Nathan is interested in the question of why some consider the Palestinians more "righteous" in the conflict because they have more casualties. As I told him (the interview's pre-recorded), I'm not interested in those kinds of questions. Nevertheless, the Israeli government's response to Hamas' haphazard lobbing of rockets into its territory—largely intercepted by the Iron Dome if they're actually headed anywhere where there's a risk—doesn't seem an appropriate one if the goal is to minimize the security threat posed by Hamas and other extremist groups in Gaza.

As to the rockets and the Israeli government's response, I repeated a point I made in a column earlier this week:

In the U.S., every time an incidence of "gun violence" makes the national news, certain political groups call for an immediate widespread curtailment of Second Amendment rights to combat the threat. Feelings of terror, however they are generated, can be powerful motivators for reactionary politics. The effort to curtail gun rights often fails in the U.S. because the intended victims of the rights-deprivation are a part of the political process and enjoy broad support despite a vocal, almost hysterical, opposition. The Gazans have no say in Israeli politics—their opinion on being bombed is irrelevant. And they have little say in Palestinian politics, either, when their leaders can't agree on elections, stake their survival in escalating conflict with Israel, all while propagandized their population with the same anti-Israeli hatred that animates their politics.

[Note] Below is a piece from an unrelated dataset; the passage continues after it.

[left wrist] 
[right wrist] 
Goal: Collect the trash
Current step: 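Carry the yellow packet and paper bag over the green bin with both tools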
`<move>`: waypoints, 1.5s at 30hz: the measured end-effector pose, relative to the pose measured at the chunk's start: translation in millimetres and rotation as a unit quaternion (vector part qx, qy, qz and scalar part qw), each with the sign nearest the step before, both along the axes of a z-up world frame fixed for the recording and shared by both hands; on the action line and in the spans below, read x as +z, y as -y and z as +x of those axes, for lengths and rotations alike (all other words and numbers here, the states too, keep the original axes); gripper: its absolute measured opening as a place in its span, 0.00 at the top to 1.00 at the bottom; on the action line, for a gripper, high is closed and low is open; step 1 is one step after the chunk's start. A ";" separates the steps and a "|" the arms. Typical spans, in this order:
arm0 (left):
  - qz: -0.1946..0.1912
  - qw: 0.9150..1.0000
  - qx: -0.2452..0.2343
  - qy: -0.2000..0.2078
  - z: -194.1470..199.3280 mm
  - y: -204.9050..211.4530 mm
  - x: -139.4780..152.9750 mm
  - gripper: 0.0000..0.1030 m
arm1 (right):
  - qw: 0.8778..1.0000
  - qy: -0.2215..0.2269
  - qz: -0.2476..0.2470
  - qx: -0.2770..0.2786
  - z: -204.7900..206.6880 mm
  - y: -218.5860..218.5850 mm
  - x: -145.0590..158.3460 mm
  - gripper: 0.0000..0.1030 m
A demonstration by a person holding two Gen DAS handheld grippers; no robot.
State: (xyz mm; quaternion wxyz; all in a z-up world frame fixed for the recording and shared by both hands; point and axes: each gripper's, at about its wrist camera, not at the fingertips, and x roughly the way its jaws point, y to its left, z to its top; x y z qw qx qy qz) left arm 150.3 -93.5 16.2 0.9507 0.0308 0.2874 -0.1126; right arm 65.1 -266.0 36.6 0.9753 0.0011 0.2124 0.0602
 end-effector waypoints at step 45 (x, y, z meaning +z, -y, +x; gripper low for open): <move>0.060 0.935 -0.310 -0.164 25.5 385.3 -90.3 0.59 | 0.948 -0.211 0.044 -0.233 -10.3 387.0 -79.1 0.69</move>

The Israeli government, of course, doesn't need approval from the U.N. or the U.S. or anyone else to respond or react in any way it chooses, only from enough people to make it through the next election. The only relevant question to U.S. policy is whether we should be subsidizing it

Toward the end, I suggested the Israeli government may, in reviewing the operation after it ends, find that its approach caused it to miss opportunities. I identified the right prime minister, Ehud Olmert, though not by name, under which the Winograd Commission happened but may have mentioned it was after a conflict with Hamas not Hezbollah. On a semi-related note, earlier in the segment Nathan asked why Hezbollah and Hamas were repairing ties when a Sunni-Shi'a conflict is brewing across the region. You'll have to tune in for my answer.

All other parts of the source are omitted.